The major reasons for that is the presence of guard Lexie Brown, who sat out last season after transferring from Maryland, and the maturation of six players who are now sophomores — chiefly Kyra Lambert, who started at point guard last season as a freshman. Those two have created what McCallie calls "a ripple effect" that makes things easier on everyone else on the roster.
"Chemistry is one of those intangibles that's hard to pinpoint," McCallie said. "This team plays together simply much better, No. 1. We have better ball-handling. You can't add Lexie Brown and not have better ball-handling. You can't add Lexie and think that your defense is not going to change, because she plays both sides of the ball. Everything kind of makes sense."
Last year's team lost more games than usual for a Duke squad— eight in ACC play alone, the most since the 1993-94 team that missed the tournament — and then lost players.
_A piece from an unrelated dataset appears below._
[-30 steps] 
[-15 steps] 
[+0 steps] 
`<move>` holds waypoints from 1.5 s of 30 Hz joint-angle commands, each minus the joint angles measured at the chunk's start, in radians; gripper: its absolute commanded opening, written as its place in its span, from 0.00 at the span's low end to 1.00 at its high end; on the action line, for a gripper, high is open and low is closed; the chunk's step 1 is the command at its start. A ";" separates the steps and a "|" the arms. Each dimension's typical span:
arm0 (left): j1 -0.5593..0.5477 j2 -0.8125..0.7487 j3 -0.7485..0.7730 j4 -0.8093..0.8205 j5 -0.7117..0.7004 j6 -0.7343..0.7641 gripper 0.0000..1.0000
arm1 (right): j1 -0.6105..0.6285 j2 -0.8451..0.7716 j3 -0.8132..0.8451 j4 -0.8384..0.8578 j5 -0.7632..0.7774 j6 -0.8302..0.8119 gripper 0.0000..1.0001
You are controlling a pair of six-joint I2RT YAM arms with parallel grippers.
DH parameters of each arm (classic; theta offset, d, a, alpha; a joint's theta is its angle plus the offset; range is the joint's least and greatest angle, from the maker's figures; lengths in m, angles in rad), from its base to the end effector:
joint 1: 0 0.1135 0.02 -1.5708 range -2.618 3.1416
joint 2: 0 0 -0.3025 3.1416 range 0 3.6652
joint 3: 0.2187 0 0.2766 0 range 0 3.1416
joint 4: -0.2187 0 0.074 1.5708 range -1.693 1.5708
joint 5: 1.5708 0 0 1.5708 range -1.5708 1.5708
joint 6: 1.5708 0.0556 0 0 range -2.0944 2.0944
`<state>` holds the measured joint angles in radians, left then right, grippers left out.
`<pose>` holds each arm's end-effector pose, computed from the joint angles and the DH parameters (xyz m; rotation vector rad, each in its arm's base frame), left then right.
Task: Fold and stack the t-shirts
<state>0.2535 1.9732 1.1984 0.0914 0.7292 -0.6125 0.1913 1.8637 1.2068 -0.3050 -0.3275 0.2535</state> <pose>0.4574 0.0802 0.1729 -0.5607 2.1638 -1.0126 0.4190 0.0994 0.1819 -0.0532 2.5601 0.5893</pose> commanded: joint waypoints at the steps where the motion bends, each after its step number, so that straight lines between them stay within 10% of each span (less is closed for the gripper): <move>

Leading scorer and rebounder Azura Stevens left for Connecticut, and guard Angela Salvadores of Spain turned pro.
After the lengthy review of the program — the specific reason for which has never been made public — athletic director Kevin White kept McCallie as the coach and pledged his support for her.
For a program that until then had been a model of consistency, the climb back up the rankings has been satisfying.
"It feels amazing. I easily could have just thrown in the towel and kind of made excuses for myself and my team, but I really tried to stay positive throughout the whole process and put my frustrations and work ethic into getting better individually and as a team," Greenwell said. "It feels great that it's paid off. We've had a great season so far, and we still have a lot of work left to do."